TESK Yönetim Kurulu Üyesi ve Malatya Esnaf ve Sanatkarlar Odaları Birliği (MESOB) Başkanı Şevket Keskin, "Türkiye’de semt pazarcıları için yönetmenlik çıkartılırken, ne yazık ki çok önemli toplumsal konu olan market yasası çıkartılamamakta ve yıllardır mecliste beklemektedir. Türkiye’de market işletmeciliği hukuki bir zemine oturtulmalı ve yasal düzenleme bir an önce yapılmalıdır" dedi.
TESK Yönetim Kurulu Üyesi ve MESOB Başkanı Şevket Keskin, yaptığı açıklama da marketçilik konusunda hukuki düzenlemenin yapılmasını istediklerini bildirerek, "Türkiye’de marketler konusunda var olan yasal ve hukuki boşluk nedeniyle esnaf ve sanatkarlarımızın gün geçtikçe yaşamış olduğu sıkıntılar artmaktadır. Ancak yasal boşluğa rağmen, belediyelerimizin mahalle aralarında gelişi güzel, kontrolsüz, plansız, denetimsiz bir şekilde vermiş olduğu market ruhsatları, yaşanan sıkıntıyı daha da arttırmaktadır. Marketler, gecekondu mantığıyla açılır ve işletilir oldu. Şöyle ki; bugün Malatya’da market statüsündeki işletmelerin sayısı 150’yi aşmaktadır. Ancak normal bir marketin bulundurması gereken özellikleri taşıyan market sayısı yüzde 10’u bile geçmemektedir. Market açmak için mahalle arasında, sokak başlarında bir apartman altındaki boş bir dükkanın bulunması yeterli sayılmaktadır. Mevcut haliyle, otoparkı olmayan, ürün sevk giriş ve çıkışı yapılmayan, yangın tahliye kapısı ve yangın merdiveni bulunmayan, ısıtma ve soğutma sistemleri standartlara uymayan, tüketiciler için güvenli giriş ve çıkış düzenlenmeyen, adeta gecekondu mantığıyla plansız ve düzensiz bir şekilde market adı altında işletmeler açılmaktadır. Bu durum, başlı başına günlük sosyal hayatı olumsuz etkilediği gibi, şehirlerde işletme kirliliğine neden olmaktadır. Önünde 3 araç için park yeri bulunmayan apartman zemin katlarına market adı altında ruhsat verilmesi, çağdaş dünyamızda bir akıl tutulmasıdır" dedi.

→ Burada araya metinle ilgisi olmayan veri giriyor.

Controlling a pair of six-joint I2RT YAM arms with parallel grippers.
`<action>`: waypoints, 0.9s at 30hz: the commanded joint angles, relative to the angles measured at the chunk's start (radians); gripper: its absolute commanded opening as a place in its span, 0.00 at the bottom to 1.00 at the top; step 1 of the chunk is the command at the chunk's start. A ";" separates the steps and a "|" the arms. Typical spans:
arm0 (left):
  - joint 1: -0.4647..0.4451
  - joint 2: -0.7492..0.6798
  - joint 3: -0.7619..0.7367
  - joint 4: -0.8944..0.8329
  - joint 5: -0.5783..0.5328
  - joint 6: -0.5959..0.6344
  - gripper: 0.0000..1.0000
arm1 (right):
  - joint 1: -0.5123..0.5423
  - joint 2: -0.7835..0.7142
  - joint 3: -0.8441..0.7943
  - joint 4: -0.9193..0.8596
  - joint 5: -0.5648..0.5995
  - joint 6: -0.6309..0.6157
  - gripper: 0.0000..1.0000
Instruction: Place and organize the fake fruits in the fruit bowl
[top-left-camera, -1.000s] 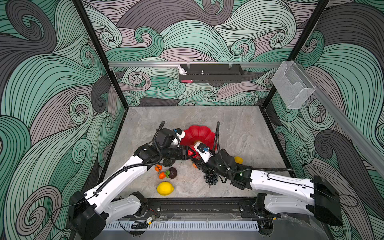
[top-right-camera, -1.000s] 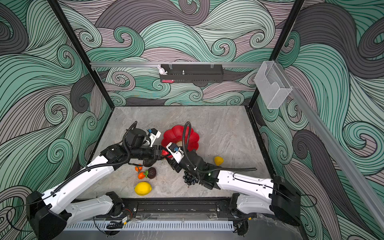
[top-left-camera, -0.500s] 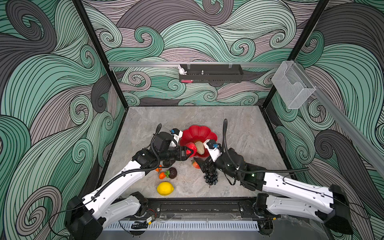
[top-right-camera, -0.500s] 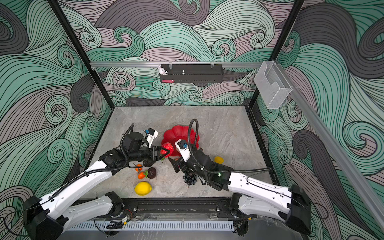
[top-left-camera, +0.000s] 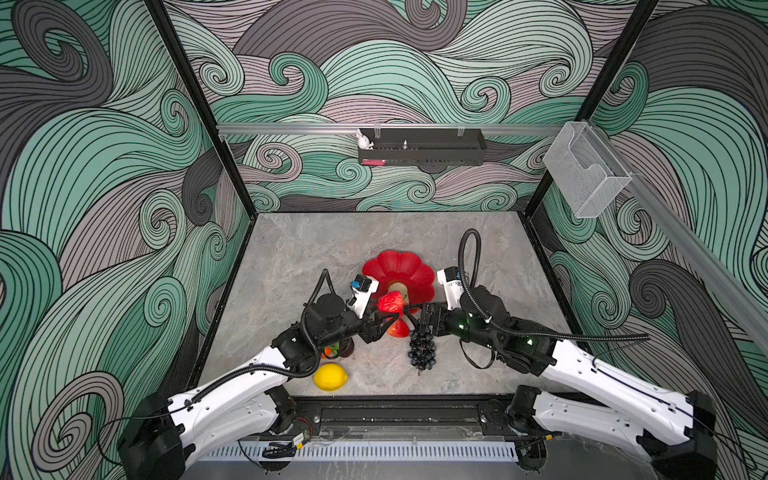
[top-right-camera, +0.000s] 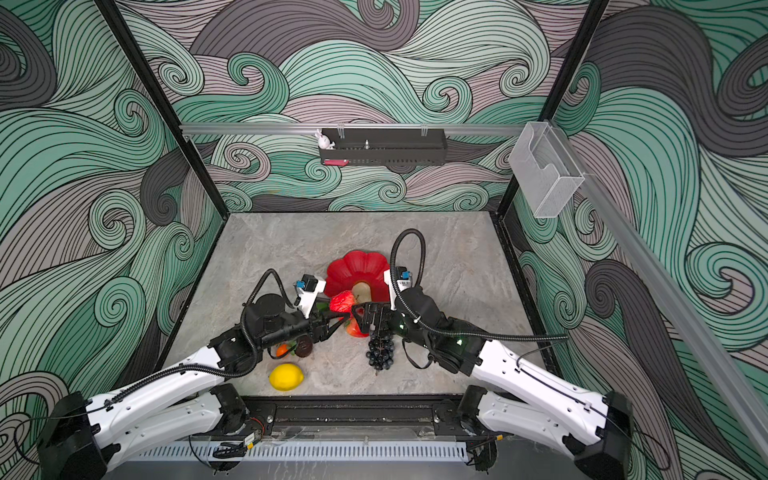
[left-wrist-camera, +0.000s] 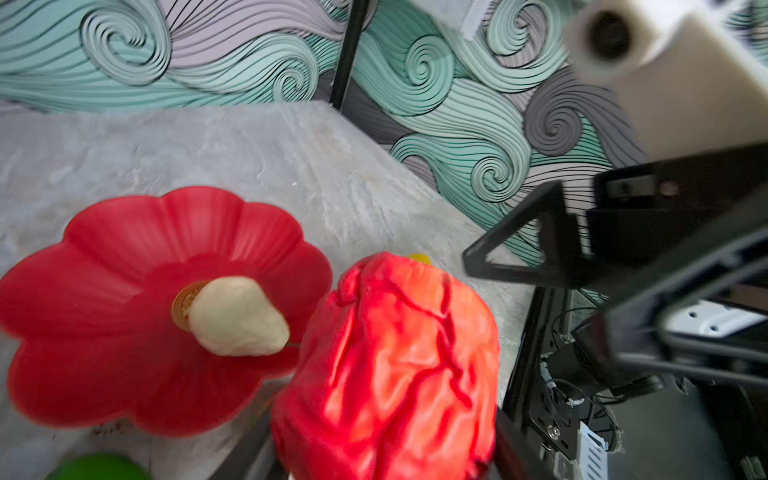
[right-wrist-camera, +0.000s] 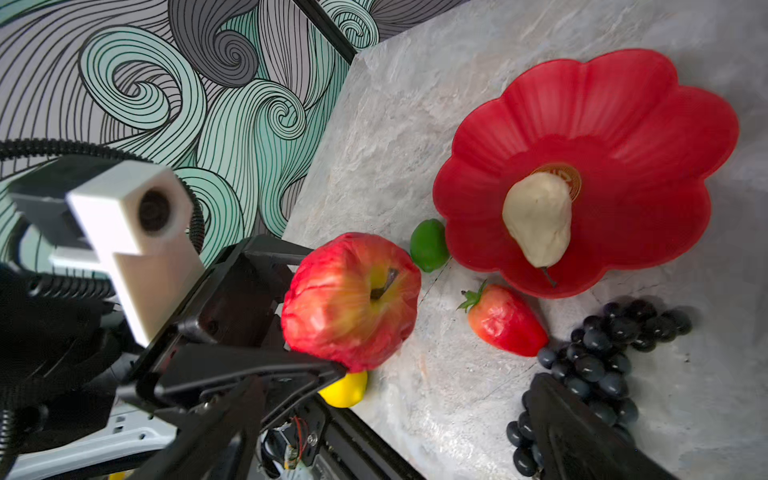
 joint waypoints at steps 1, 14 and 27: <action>-0.033 -0.017 -0.012 0.135 -0.016 0.113 0.52 | -0.002 -0.015 -0.012 0.052 -0.052 0.101 1.00; -0.075 -0.021 -0.061 0.239 0.032 0.158 0.51 | -0.002 0.030 -0.019 0.142 -0.154 0.107 0.92; -0.090 -0.021 -0.069 0.245 0.046 0.179 0.54 | -0.001 0.052 -0.009 0.145 -0.156 0.081 0.70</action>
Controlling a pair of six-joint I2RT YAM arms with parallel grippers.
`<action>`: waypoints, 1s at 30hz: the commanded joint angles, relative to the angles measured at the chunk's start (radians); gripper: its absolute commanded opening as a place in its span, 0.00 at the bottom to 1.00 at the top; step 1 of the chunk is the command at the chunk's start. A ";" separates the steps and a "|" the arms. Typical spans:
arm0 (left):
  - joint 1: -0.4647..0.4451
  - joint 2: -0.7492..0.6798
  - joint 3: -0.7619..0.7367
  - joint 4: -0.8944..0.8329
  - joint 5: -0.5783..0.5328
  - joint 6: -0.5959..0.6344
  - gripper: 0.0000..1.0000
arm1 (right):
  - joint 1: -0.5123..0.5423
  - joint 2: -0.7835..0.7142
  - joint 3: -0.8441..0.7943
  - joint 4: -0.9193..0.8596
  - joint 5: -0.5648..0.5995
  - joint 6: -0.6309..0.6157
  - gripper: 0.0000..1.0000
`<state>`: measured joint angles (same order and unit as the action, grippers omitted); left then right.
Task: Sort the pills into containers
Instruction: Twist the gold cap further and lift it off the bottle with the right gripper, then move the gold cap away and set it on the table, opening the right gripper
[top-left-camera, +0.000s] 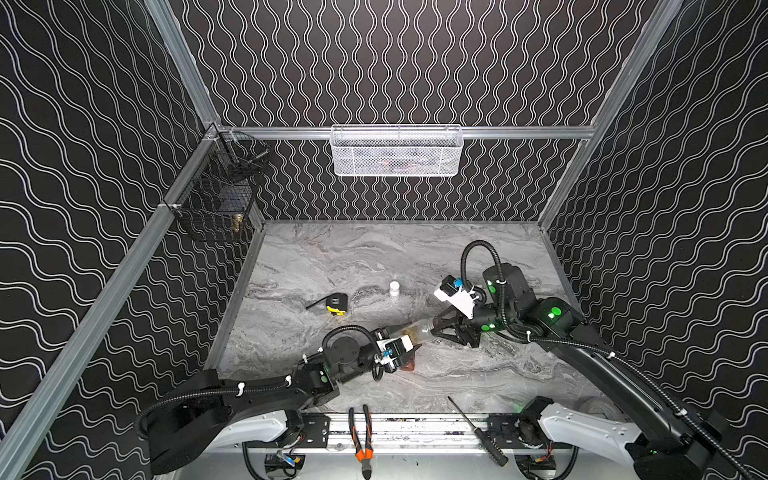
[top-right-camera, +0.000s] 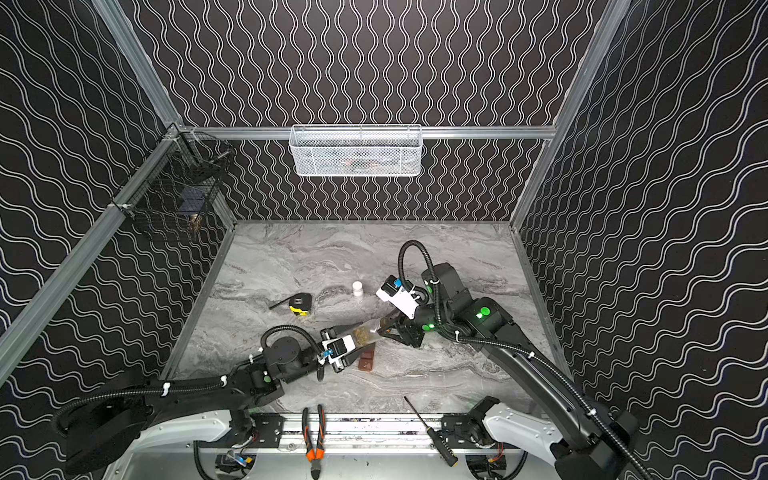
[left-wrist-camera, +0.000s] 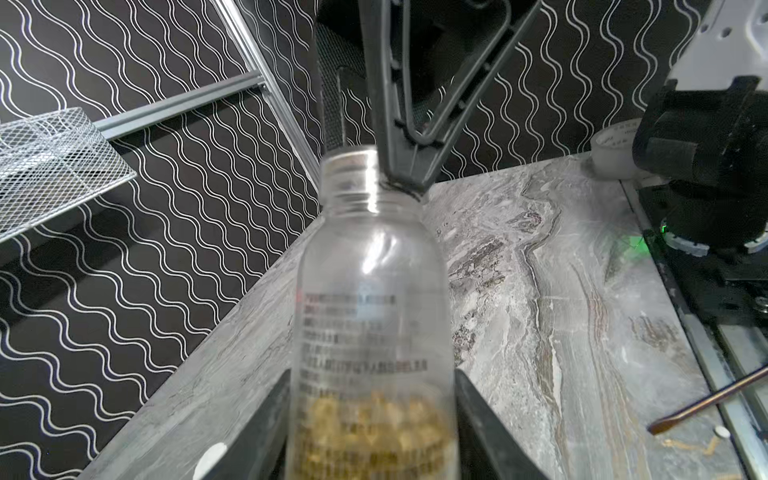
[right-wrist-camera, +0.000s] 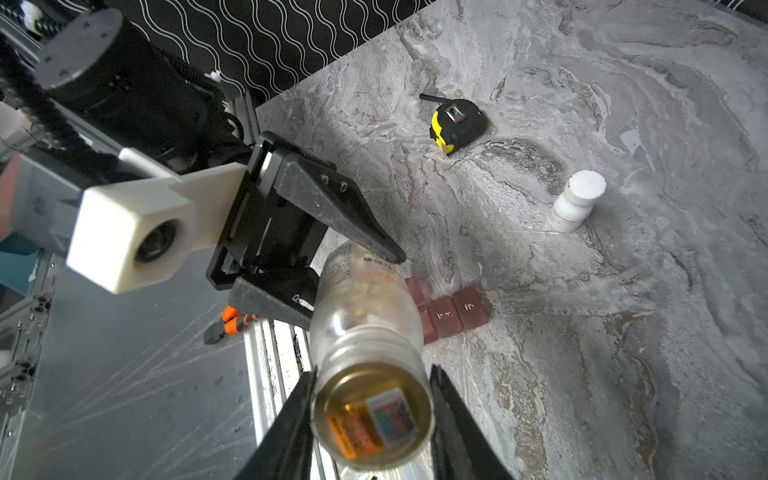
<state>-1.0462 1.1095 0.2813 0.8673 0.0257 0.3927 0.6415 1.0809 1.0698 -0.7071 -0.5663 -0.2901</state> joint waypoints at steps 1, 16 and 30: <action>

"Marketlerin ruhsat verildiği yerleri kadar iç dizaynları da sat-kaç fikri ile düzenlenmesi nedeniyle tartışılır durumdadır. Çünkü bugün mahalle aralarına yayılmış olan irili-ufaklı market adı altında ruhsatlandırılan işletmelerin kullandıkları raf uygulaması, ucuz ancak kalitesiz bir çok ürünü satışa sunmaktadır" diyen Keskin şöyle devam etti:
"Marketlerin artışı karşısında bu duruma istihdam ve hijyen konusunda sessiz kalınmasına karşın, var olan durum bunu hiç yansıtmamaktadır. Ulusal bir çok market, neredeyse işletmelerini 2 ya da 3 elemanla yürütmektedir. Bir kasiyer ve büyük karton kolileriyle marketçilik yapılmaz. Marketlerin istihdama önemli bir katkısı bulunmamaktadır. Bir küçük mahalle bakkalı bile ulusal market şubelerinden daha fazla istihdam sağlamaktadır. Hijyen konusunda ise ulusal marketlerde satılan birçok ürünün Gıda, Tarım ve Hayvancılık Bakanlığı kontrolleriyle sağlıksız ve kalitesiz olduğu ortaya çıkartılmıştır. Ulusal marketlerdeki birçok ürünün ne durumda olduğu, ilgili bakanlıkların denetimleriyle kamuoyuna sunulmuştur. Sat-kaç mantığı dediğimiz uygulama budur. İrili-ufaklı marketler günlük müşteri yoğunluğu karşısında sağlıksız birçok ürünü kampanya adı altında ucuz bir şekilde satışa sunmaktadır. Kontrolsüz ve denetimsiz marketçilik, tüketici sağlığını hiçe saymaktadır."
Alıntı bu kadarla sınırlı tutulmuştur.